GitHub - lukifer23/AnarchoBot: 138M param ChatML training stack optimized for Apple Silicon via MLX. Features a curated Quality2K continuation curriculum and v18 SFT alignment. · GitHub

AnarchoBot (MLX, Apple Silicon)

138M ChatML training stack for Apple Silicon using MLX.
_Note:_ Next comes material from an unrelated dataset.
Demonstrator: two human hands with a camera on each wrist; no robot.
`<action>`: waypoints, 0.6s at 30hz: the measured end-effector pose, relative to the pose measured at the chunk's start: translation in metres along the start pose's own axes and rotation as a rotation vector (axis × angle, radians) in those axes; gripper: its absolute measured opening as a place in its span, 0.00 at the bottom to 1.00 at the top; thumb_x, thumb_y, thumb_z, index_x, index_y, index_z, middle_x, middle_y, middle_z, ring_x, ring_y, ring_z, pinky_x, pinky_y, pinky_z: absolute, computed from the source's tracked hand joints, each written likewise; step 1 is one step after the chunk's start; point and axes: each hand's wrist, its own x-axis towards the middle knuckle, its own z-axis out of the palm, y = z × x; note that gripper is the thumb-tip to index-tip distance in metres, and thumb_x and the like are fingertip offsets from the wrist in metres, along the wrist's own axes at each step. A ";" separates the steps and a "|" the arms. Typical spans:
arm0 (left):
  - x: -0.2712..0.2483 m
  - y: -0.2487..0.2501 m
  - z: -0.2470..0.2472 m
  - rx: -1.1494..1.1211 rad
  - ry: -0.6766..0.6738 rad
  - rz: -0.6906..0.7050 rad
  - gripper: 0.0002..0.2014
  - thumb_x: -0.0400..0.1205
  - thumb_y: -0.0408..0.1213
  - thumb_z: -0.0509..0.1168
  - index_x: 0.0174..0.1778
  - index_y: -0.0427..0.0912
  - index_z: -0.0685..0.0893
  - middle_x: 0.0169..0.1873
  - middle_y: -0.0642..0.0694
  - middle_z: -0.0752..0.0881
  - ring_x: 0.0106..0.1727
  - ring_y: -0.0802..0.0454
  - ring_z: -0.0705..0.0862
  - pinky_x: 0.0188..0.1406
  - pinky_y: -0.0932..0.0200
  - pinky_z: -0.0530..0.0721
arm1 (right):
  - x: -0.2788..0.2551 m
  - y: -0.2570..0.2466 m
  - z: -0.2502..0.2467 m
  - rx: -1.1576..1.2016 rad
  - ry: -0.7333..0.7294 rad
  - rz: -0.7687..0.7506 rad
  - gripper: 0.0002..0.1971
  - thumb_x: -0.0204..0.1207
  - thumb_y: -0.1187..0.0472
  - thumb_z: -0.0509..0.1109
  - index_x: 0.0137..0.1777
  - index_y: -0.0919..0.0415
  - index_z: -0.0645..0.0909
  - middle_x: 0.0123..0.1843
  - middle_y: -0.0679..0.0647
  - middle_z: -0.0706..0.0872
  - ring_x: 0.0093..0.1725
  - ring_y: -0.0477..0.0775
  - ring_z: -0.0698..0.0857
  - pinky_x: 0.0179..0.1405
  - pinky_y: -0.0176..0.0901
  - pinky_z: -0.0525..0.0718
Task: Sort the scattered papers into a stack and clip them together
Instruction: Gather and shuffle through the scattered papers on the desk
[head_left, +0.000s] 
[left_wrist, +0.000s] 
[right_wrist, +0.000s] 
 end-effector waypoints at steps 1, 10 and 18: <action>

Canonical remote branch: main. Historical legacy-default state is preserved at tag archive/origin-master-2026-03-20.

Active Workflow

The repo now treats one path as first-class:

clean Quality2K continuation -> explicitly approved pinned checkpoint -> v20 align/full/repair SFT recovery curriculum -> broad raw chat gate

The v19 repair passed a narrow gate but fails broad chat. Keep v19 checkpoints, loaders, tokenizer, model topology, ChatML rendering, and assistant-only loss masking compatible; do not overwrite or repoint v19 artifacts while v20 is being trained. The latest v19 canonical run state is incomplete/stale for coherent multi-turn chat decisions, so v20 is now the active recovery path.

Active entrypoints:

scripts/build_pretrain_quality2k.py
scripts/run_pretrain_quality2k_terminal.sh
scripts/audit_dense_mainline.py
scripts/review_plain_generation.py
scripts/select_quality2k_checkpoint.py
scripts/pin_quality2k_checkpoint.py
scripts/build_sft_release.py
scripts/run_sft_release.py
scripts/run_sft_release_v20.py
scripts/run_multiturn_coherence_eval.py (scored raw/guarded broad chat suite; see SFT Runbook)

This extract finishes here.